Pernahkah Anda menonton film Don Kisot (Don Quixote)? Sebuah film televisi tahun 2000 yang diangkat dari cerita novel legendaris karya Miguel de Cervantes dengan judul yang sama.
Film yang mengisahkan petualangan ksatria konyol dan kepo yang berimajinasi sebagai seorang Don (ksatria) pembasmi kejahatan, pembela nasib rakyat kecil dan macam-macam khayalan dan bayang-bayang heroik lainnya. Novel asli Don Quixote atau Don Quixote de la Mancha terbit pertama kali tahun 1605 M dan selanjutnya menjadi karya sastra besar yang menjadi perbincangan sepanjang masa.
Kemudian pernahkah Anda menonton film Desperately Seeking Susan, sebuah drama komedi produksi tahun 1985, menampilkan Rosanna Arquette dan Madonna. Bagaimana dua sahabat Roberta (Arquette) seorang ibu RT biasa dan Susan (Madonna), rocker, kemudian jadi saling tertukar identitas gara-gara kejadian sial kepala Roberta terbentur dan membuatnya setengah linglung (amnesia).
Celakanya, teman suami Susan bernama Dez mengira Roberta adalah Susan, dan Roberta pun cuek-cuek saja menikmati kekeliruan dan dari sini kedunguan serta kelucuan terus terjadi.
Dan sekarang, bagaimana rasanya jika Anda menonton kedua film tadi Don Quixote dan Desperately Seeking Susan secara bersamaan dalam sekali waktu? Duduk di depan dua layar film dalam sekali waktu secara bersamaan. Banjir informasi, pesan, kata, narasi, gambar, ujaran dan mungkin bercampur kebohongan dalam sekali daur waktu. Kusut.
Kemudian apakah Anda rajin berselancar mengarungi berita-berita seputar riuh rendah kampanye Pilpres saat ini serta lontaran-lontaran atau cuitan bising di laman, media sosial atau grup-grup WA?

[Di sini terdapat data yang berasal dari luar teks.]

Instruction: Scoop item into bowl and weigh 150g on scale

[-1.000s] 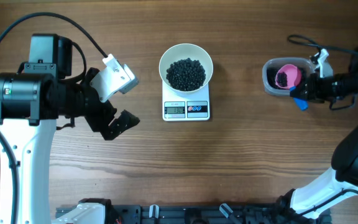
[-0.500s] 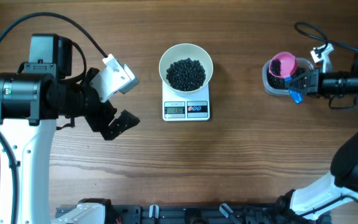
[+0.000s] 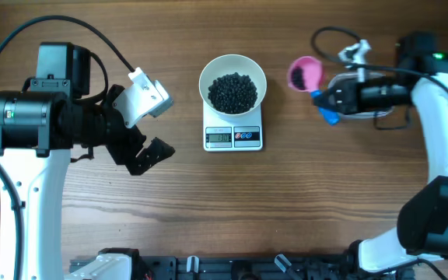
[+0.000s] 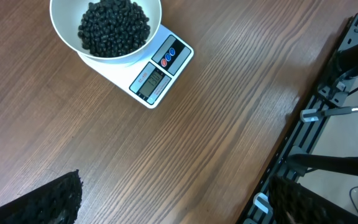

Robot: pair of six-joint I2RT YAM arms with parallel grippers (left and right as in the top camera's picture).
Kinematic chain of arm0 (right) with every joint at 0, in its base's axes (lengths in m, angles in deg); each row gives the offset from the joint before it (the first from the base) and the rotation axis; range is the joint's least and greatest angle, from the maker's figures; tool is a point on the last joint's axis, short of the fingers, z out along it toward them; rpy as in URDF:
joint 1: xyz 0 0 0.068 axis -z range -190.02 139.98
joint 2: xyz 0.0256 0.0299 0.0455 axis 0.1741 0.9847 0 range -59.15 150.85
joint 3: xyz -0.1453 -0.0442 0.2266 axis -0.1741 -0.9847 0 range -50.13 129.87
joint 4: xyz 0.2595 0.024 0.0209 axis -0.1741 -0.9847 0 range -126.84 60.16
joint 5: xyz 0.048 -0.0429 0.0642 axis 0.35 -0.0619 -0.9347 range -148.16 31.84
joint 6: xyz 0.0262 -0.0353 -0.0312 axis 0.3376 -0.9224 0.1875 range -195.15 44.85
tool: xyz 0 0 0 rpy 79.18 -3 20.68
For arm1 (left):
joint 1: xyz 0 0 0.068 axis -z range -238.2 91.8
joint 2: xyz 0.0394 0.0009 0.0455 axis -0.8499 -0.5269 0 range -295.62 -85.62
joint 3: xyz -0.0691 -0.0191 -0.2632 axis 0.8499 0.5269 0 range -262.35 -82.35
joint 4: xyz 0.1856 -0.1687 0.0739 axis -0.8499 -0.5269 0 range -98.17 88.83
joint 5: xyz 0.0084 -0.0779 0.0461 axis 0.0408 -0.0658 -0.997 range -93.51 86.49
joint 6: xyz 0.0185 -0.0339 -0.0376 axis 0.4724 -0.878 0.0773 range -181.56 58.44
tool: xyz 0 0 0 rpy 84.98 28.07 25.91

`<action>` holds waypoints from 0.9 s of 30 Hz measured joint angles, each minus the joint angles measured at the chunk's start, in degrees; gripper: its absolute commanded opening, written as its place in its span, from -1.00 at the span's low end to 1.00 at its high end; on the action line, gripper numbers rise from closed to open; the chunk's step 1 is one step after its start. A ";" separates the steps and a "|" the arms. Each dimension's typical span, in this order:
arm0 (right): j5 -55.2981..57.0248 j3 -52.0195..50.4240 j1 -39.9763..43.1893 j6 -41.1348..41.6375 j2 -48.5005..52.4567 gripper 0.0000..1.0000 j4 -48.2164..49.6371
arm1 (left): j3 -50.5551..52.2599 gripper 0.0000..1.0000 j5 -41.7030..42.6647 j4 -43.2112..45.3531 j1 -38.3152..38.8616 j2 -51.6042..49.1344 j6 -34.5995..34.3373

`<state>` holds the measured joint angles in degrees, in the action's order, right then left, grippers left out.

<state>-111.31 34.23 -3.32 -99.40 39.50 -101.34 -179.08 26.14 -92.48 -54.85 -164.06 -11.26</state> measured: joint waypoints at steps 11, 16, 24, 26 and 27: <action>-0.42 0.00 -9.49 6.45 0.00 -0.91 8.04 | 0.00 1.00 0.00 0.00 0.00 0.00 0.00; 1.60 0.00 -13.25 8.94 0.00 -0.91 11.17 | 0.00 1.00 0.00 0.00 0.00 0.00 0.00; 8.50 0.00 -18.73 10.56 0.00 -0.91 15.43 | 0.00 1.00 0.00 0.00 0.00 0.00 0.00; 11.45 0.00 -20.24 10.99 0.00 -0.91 16.57 | 0.00 1.00 0.00 0.00 0.00 0.00 0.00; 14.27 0.00 -21.42 11.19 0.00 -0.91 17.05 | 0.00 1.00 0.00 0.00 0.00 0.00 0.00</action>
<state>-97.04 34.23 -24.74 -88.21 39.50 -84.30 -179.08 26.14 -92.48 -54.85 -164.06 -11.26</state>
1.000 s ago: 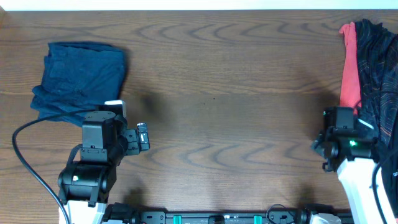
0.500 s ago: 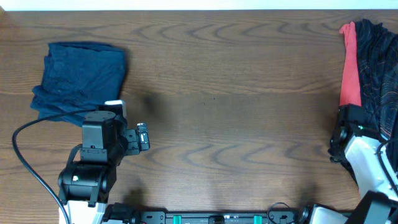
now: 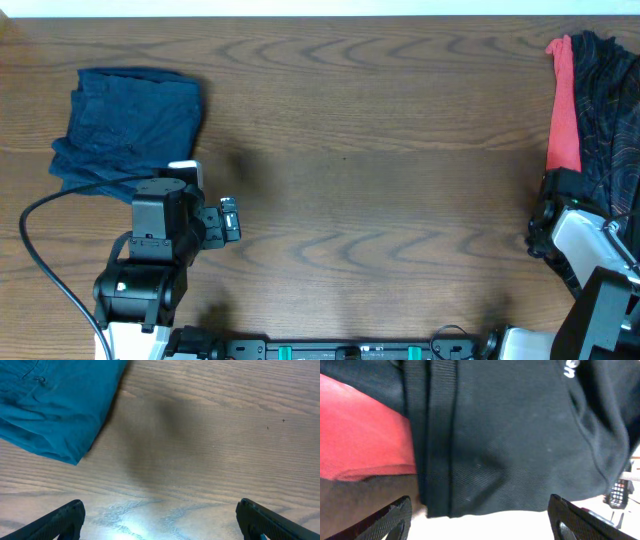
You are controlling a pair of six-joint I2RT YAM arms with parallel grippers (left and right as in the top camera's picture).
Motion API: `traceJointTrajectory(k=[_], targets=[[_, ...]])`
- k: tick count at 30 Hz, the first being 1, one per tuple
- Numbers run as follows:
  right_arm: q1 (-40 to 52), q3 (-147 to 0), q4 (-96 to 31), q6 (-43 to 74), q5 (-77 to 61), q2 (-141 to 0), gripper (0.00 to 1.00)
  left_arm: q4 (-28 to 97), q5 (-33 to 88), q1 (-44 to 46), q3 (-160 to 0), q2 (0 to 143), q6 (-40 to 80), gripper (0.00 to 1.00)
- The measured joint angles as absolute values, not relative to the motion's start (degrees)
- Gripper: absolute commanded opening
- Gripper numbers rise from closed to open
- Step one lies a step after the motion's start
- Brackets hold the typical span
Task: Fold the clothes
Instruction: 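Reach the right gripper into the right clothing pile and grasp black shirt, then pull the black shirt with the right gripper toward table center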
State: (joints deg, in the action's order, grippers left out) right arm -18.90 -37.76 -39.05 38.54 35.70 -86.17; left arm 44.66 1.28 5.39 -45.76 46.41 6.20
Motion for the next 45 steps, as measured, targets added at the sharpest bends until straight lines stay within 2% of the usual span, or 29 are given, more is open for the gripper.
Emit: traceJointTrajectory(k=[4,6,7,8,10,13,22,27,30,34,39,45], targets=[[-18.90,-37.76,-38.04,38.44,35.07,-88.01,0.84,44.64,1.28,5.39,-45.76,46.41,6.20,0.98],[-18.90,-37.76,-37.87,38.35,35.31,-88.16,0.80,44.58,1.28,5.39,-45.76,46.41,6.20,0.98],[-18.90,-37.76,-37.85,38.33,35.35,-88.27,0.75,44.58,1.28,5.39,-45.76,46.41,6.20,0.98],[-18.87,-37.76,-37.80,38.15,35.40,-88.42,0.65,44.60,1.28,5.39,-45.76,46.41,6.20,0.98],[-18.90,-37.76,-37.87,38.15,35.00,-88.77,0.31,44.58,1.28,5.39,-45.76,46.41,6.20,0.98],[-18.90,-37.74,-37.78,38.09,34.46,-89.01,0.01,44.60,1.28,5.39,-45.76,46.41,6.20,0.98],[-18.90,-37.78,-38.46,37.82,33.82,-89.03,0.01,44.58,1.28,5.39,-45.76,46.41,6.20,0.98],[-18.90,-40.99,-45.58,35.83,29.67,-86.15,0.01,44.25,1.28,5.39,-45.76,46.41,6.20,0.98],[-18.85,-47.72,-47.13,30.98,23.77,-80.99,0.01,43.72,1.28,5.39,-45.76,46.41,6.20,0.98],[-17.98,-57.84,-46.39,18.70,8.97,-74.19,0.01,43.44,1.28,5.39,-45.76,46.41,6.20,0.98],[-9.43,-63.96,-46.96,8.64,-5.96,-68.47,0.01,42.76,1.28,5.39,-45.76,46.41,6.20,0.98],[7.77,-63.92,-48.64,5.02,-11.90,-70.19,0.01,42.54,1.28,5.39,-45.76,46.41,6.20,0.98]])
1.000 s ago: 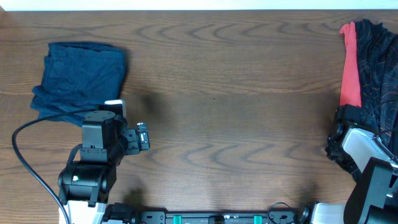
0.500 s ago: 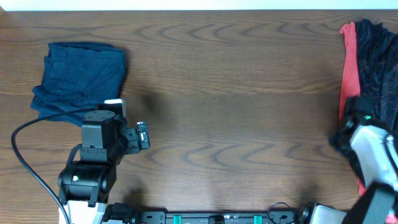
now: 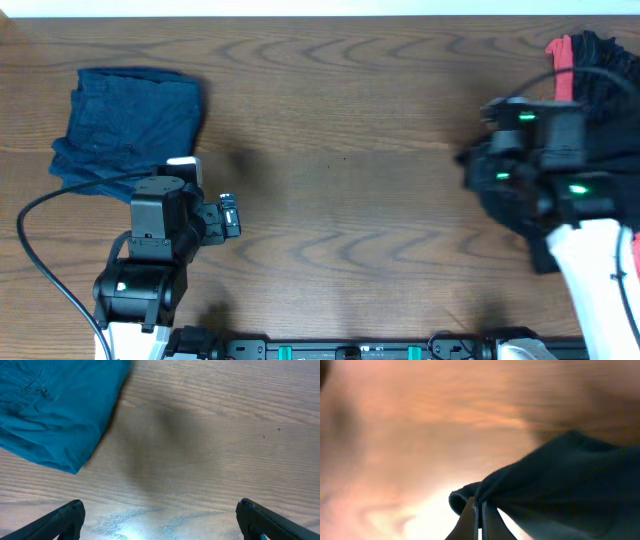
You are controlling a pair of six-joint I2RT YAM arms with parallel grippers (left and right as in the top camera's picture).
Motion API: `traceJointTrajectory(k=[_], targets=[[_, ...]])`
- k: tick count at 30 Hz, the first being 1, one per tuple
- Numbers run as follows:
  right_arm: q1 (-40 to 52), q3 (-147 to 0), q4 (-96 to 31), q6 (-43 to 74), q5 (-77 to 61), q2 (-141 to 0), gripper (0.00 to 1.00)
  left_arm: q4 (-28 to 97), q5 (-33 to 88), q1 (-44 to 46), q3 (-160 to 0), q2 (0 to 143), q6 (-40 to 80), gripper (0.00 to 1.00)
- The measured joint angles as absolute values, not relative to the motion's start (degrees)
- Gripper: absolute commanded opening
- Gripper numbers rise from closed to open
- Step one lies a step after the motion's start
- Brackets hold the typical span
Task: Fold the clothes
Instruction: 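Pull the black shirt with the right gripper toward table center, then grasp the shirt's left edge with the left gripper and drag it left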
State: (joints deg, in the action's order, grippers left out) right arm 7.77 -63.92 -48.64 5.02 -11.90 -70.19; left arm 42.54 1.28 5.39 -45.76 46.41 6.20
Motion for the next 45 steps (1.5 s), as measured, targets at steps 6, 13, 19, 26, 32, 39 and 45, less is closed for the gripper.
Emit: traceJointTrajectory(k=[6,13,19,26,32,39,45], targets=[[22.26,-63.86,-45.34,4.21,-13.63,-77.95,0.01,42.48,1.28,5.39,-45.76,46.41,6.20,0.98],[30.46,-63.40,-28.21,3.95,-14.31,-90.02,0.01,42.33,1.28,5.39,-45.76,46.39,6.20,0.98],[33.36,-63.09,-11.46,5.63,-14.61,-96.05,0.35,42.28,1.28,5.39,-45.78,46.41,6.20,0.98],[33.06,-63.09,-14.02,8.21,-7.18,-94.63,0.80,42.19,1.28,5.41,-45.78,46.41,6.20,0.98],[25.71,-62.98,-30.59,13.26,6.70,-86.76,0.91,37.65,1.39,5.39,-45.78,46.41,7.75,0.98],[13.34,-63.02,-45.67,16.03,14.09,-77.62,0.99,30.33,9.65,5.39,-45.93,51.18,11.44,0.98],[4.12,-63.02,-52.29,16.93,15.14,-77.10,0.99,24.38,17.04,9.45,-46.00,65.39,16.60,0.98]])
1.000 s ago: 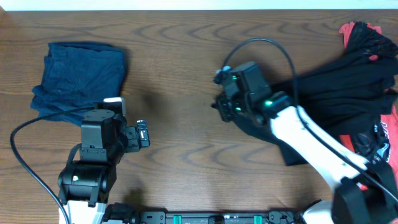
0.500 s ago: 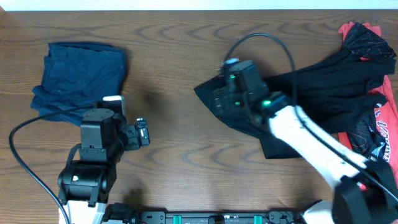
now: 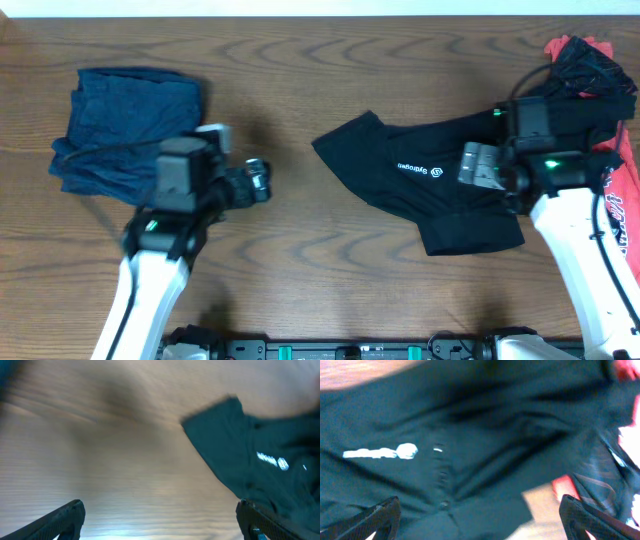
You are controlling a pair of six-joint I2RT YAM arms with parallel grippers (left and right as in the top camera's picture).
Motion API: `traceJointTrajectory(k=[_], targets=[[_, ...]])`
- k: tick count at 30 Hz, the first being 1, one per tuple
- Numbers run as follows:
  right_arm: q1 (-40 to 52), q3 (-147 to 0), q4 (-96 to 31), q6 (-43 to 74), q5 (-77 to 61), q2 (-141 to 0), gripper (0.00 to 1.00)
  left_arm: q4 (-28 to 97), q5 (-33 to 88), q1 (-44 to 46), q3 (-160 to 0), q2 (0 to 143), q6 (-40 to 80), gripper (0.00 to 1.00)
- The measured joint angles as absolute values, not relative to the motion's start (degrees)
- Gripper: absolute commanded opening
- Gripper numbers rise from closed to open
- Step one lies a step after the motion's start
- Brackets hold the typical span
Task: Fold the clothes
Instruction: 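Grasp the shirt's left edge with the left gripper and drag it left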
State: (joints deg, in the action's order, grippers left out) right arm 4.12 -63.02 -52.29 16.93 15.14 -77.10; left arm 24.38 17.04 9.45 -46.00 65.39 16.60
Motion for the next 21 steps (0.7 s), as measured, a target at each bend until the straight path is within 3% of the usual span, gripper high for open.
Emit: traceJointTrajectory(k=[7,21], targets=[[-1.89,-63.02,-54.33,17.67,13.32,-77.10,0.99,15.29,20.05,20.27,-46.02,80.55,22.52,0.98],[-2.35,-63.02,-56.31,17.82,11.99,-77.10,0.99,-8.32,21.10,35.77,-46.44,100.22,36.12,1.00]])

Hiruk-pikuk yang benar-benar membuat kita butuh telinga tambahan atau mata ekstra atau kapasitas otak lebih saking kusutnya pesan dan informasi yang berseliweran. Seperti berita yang terbaru soal driver Grab sampai-sampai menurunkan penumpangnya gara-gara beda pilihan Capres (megapolitan.kompas.com). Sampai segitunya.
Persis seperti itulah jika mencermati hiruk-pikuk kebisingan dan riuh rendah masa kampanye Pilpres kali ini. Padahal Indonesia pernah mengadakan pemilu tersukses dan bertaburan orang-orang pilihan, yakni pilkada DKI 2012. Saat itu, ada 6 pasang Cagub dan Cawagub yaitu petahana Foke, Alex Nurdin (Mantan Gubernur Sumsel 2 periode), Didik J. Rachbini dan Faisal Basri, Hidayat Nur Wahid (Pimpinan PKS), tokoh muda Gerindra dan beberapa Jendral serta adik aktor Benyamin serta Jokowi & Ahok. Dan pemenangnya Jokowi dan Ahok. Kampanyenya sehat, positif dan konstruktif tanpa dicemari semburan kebohongan, saling menjelekkan apalagi membonceng isu agama.
Sebelumnya, Pemilu 2004 juga menghadirkan 5 pasangan Calon Presiden dan Wakil Presiden setidaknya memberikan 5 pilihan dan bolehlah dikatakan memilih terbaik dari yang ada. Semua berlomba adu program dan capaian dalam kompetisi yang sehat, tidak saling menjatuhkan, mengolok-olok atau memainkan propaganda hitam. Hampir dikatakan tak ada sentimen agama.
Kontras betul dengan masa kampanye Pilpres kali ini. Â Hanya tersedia 2 pasang Capres dan Cawapres, secara logika akan menjadi sederhana, tidak menguras energi apalagi perasaan dan akal sehat. Nyatanya, macam nonton 2 film tadi secara bersamaan. Satu layar ada seorang ksatria gaek (seolah-seolah ksatria) yang terus-menerus terjebak halusinasi sendiri sampai bertarung dengan kincir angin yang dikira raksasa yang harus dibinasakan.
Tatkala menoleh ke layar satu lagi disodorkan kelucuan dua orang tertukar peran. Siapa ingin menjadi siapa. Dan konyolnya, orang-orang sekitaran mereka makin membuat ketertukaran tersebut makin menjadi-jadi dengan membiarkan tertukar peran.